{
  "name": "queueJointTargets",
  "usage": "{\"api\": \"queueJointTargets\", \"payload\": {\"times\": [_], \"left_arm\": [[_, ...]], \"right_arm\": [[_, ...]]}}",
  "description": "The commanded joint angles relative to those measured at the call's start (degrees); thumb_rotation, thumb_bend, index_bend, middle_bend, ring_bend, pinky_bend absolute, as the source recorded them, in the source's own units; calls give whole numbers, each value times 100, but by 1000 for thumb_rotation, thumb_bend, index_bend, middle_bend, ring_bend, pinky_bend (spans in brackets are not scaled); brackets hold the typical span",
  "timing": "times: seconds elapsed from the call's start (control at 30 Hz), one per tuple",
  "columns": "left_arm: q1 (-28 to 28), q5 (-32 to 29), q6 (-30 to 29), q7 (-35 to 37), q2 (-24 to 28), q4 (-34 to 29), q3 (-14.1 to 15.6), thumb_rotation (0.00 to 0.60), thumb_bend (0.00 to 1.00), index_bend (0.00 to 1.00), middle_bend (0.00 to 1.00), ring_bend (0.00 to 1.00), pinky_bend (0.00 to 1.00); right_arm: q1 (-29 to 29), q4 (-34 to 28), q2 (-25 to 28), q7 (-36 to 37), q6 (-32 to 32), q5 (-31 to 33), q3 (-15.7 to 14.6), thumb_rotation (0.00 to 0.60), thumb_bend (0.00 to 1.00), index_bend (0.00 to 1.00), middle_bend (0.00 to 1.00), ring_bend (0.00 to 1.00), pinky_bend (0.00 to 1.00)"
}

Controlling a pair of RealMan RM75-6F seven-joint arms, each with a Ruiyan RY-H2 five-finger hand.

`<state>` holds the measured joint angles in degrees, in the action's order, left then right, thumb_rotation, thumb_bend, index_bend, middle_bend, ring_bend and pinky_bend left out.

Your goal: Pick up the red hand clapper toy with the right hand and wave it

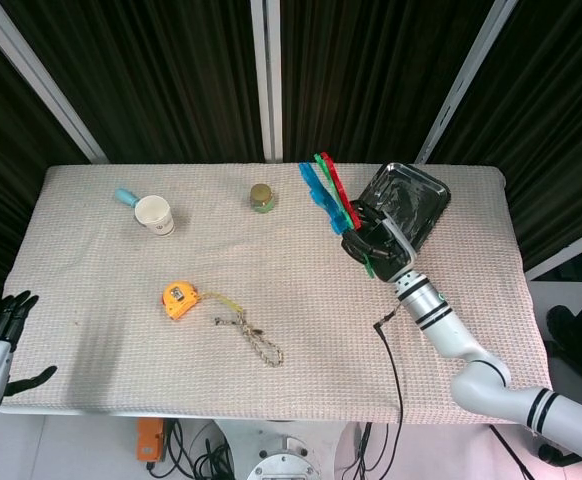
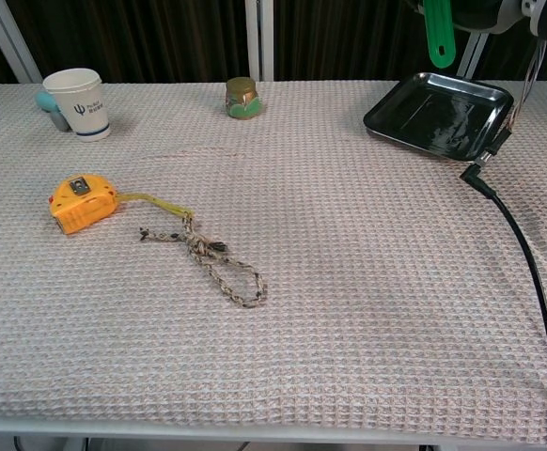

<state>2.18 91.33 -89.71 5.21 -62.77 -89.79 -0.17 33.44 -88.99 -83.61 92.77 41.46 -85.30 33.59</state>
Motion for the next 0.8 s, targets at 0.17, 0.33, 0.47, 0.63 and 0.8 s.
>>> {"api": "queueJointTargets", "payload": {"times": [0.17, 0.33, 0.47, 0.63, 0.8], "left_arm": [[-22, -7, -22, 45, -7, 43, 11, 600, 59, 36, 17, 0, 15], [-37, -13, -35, 67, -7, 59, 17, 600, 60, 35, 17, 0, 15], [-27, -6, -28, 55, -7, 49, 15, 600, 60, 36, 17, 0, 15], [-23, -6, -28, 39, -9, 37, 10, 600, 60, 36, 17, 0, 15], [-23, -8, -29, 40, -9, 36, 10, 600, 60, 36, 16, 0, 15]], "right_arm": [[560, 1927, -1311, -9652, 1259, -135, -1144, 600, 372, 873, 819, 851, 1000], [590, 1875, -1367, -10052, 1474, 127, -1191, 600, 372, 875, 820, 852, 1000], [601, 1693, -1305, -9966, 1528, 331, -1201, 600, 373, 876, 820, 852, 1000], [496, 960, -1178, -8225, 1465, 758, -999, 600, 373, 876, 820, 852, 1000], [199, 59, -1037, -5071, 1220, 1560, -366, 600, 363, 878, 820, 851, 1000]]}}
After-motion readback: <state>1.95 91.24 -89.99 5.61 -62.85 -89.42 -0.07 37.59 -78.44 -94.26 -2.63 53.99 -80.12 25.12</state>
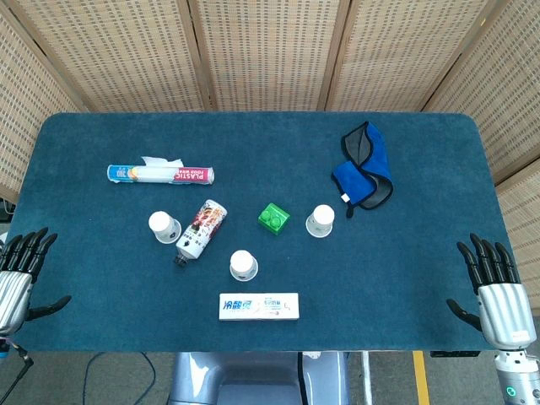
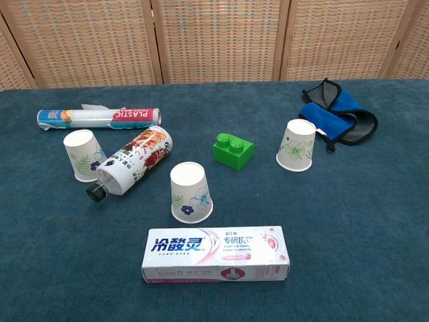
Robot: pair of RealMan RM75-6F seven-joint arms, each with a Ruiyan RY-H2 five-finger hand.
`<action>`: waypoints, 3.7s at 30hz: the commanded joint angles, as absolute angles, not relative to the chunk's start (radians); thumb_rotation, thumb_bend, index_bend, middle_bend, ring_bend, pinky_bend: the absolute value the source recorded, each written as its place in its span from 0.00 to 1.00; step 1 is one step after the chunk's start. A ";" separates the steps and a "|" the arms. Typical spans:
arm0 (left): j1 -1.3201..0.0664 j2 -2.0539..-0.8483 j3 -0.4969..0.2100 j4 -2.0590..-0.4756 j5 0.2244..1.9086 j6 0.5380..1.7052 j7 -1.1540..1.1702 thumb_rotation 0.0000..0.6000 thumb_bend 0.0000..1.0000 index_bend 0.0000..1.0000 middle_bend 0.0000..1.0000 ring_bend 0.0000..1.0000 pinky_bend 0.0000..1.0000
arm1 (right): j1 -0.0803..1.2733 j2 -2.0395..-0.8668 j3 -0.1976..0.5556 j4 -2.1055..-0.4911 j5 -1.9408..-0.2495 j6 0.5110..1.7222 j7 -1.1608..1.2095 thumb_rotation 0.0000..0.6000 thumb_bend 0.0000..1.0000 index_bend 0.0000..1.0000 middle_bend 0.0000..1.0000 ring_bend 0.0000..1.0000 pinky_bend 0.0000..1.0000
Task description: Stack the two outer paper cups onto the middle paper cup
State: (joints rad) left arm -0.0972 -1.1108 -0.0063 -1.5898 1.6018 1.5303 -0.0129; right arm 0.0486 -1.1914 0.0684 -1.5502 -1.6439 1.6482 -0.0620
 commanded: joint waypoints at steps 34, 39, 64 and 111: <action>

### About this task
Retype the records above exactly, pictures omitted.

### Task result
{
  "name": "queueJointTargets",
  "usage": "{\"api\": \"queueJointTargets\", \"payload\": {\"times\": [_], \"left_arm\": [[_, ...]], \"right_arm\": [[_, ...]]}}",
  "description": "The commanded joint angles relative to those measured at the call's start (degrees); thumb_rotation, thumb_bend, index_bend, middle_bend, ring_bend, pinky_bend absolute, as the source recorded them, in the source's own units; calls give whole numbers, each value times 100, but by 1000 for thumb_rotation, thumb_bend, index_bend, middle_bend, ring_bend, pinky_bend (spans in brackets are not scaled); brackets hold the typical span",
  "timing": "times: seconds elapsed from the call's start (control at 30 Hz), one per tuple",
  "columns": "left_arm: q1 (-28 to 28), q5 (-32 to 29), q6 (-30 to 29), q7 (-35 to 37), q2 (-24 to 28), q4 (-34 to 29), q3 (-14.1 to 15.6), thumb_rotation (0.00 to 0.60), thumb_bend (0.00 to 1.00), index_bend (0.00 to 1.00), middle_bend (0.00 to 1.00), ring_bend (0.00 to 1.00), pinky_bend (0.00 to 1.00); right_arm: q1 (-29 to 29), q4 (-34 to 28), q2 (-25 to 28), q7 (-36 to 37), q6 (-32 to 32), q5 (-31 to 33), q3 (-15.7 to 14.6), thumb_rotation (0.00 to 0.60), thumb_bend (0.00 to 1.00), index_bend (0.00 to 1.00), middle_bend (0.00 to 1.00), ring_bend (0.00 to 1.00), pinky_bend (0.00 to 1.00)"
}

Controlling a pair of RealMan RM75-6F seven-joint arms, each with a Ruiyan RY-H2 five-finger hand.

`<state>` holds the measured joint angles in degrees, in the action's order, left then right, thumb_rotation, thumb_bend, index_bend, middle_bend, ring_bend and pinky_bend left out.

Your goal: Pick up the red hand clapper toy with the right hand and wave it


<state>2.18 91.33 -89.71 5.21 -62.77 -89.79 -0.17 33.44 -88.99 -83.61 92.77 41.46 -85.30 33.59</state>
Motion for the next 0.8 s, targets at 0.17, 0.33, 0.47, 0.63 and 0.8 s.
>>> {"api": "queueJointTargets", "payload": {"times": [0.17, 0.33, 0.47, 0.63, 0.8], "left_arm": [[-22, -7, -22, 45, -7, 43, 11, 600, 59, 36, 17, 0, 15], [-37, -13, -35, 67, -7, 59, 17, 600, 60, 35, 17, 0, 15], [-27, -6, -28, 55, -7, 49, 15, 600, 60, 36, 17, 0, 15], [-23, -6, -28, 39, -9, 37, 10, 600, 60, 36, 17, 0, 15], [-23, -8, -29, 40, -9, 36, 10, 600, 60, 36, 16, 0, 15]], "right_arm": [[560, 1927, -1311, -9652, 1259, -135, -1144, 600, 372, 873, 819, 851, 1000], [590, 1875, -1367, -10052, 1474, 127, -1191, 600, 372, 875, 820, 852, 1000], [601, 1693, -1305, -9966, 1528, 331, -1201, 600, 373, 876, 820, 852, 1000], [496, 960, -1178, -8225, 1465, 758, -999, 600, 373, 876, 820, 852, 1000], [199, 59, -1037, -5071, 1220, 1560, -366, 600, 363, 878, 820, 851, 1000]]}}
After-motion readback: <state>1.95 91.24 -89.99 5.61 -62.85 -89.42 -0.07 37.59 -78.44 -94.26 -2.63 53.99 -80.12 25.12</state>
Robot: pair of RealMan RM75-6F seven-joint arms, each with a Ruiyan RY-H2 five-finger hand.
`<action>`: waypoints, 3.7s at 30hz: the commanded joint angles, as absolute angles, not relative to the chunk's start (radians); thumb_rotation, thumb_bend, index_bend, middle_bend, ring_bend, pinky_bend: the absolute value the source recorded, each written as its place in its span from 0.00 to 1.00; step 1 is one step after the chunk's start. A ";" separates the steps and a "|" the arms. Typical spans:
arm0 (left): j1 -1.3201..0.0664 j2 -2.0539..-0.8483 j3 -0.4969..0.2100 j4 -2.0590..-0.4756 j5 0.2244..1.9086 j6 0.5380..1.7052 j7 -1.1540..1.1702 thumb_rotation 0.0000..0.6000 thumb_bend 0.0000..1.0000 index_bend 0.0000..1.0000 middle_bend 0.0000..1.0000 ring_bend 0.0000..1.0000 pinky_bend 0.0000..1.0000
arm1 (right): j1 -0.0803..1.2733 j2 -2.0395..-0.8668 j3 -0.1976..0.5556 j4 -2.1055..-0.4911 j5 -1.9408..-0.2495 j6 0.5110..1.7222 j7 -1.1608..1.2095 thumb_rotation 0.0000..0.6000 thumb_bend 0.0000..1.0000 index_bend 0.0000..1.0000 middle_bend 0.0000..1.0000 ring_bend 0.0000..1.0000 pinky_bend 0.0000..1.0000
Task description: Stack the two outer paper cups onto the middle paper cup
State: (joints rad) left arm -0.0972 -1.1108 -0.0063 -1.5898 1.6018 1.5303 -0.0129; right arm 0.0486 -1.1914 0.0684 -1.5502 -1.6439 1.6482 -0.0620
 commanded: joint waypoints at steps 34, 39, 64 and 111: <action>

Nothing remains to be added to the response.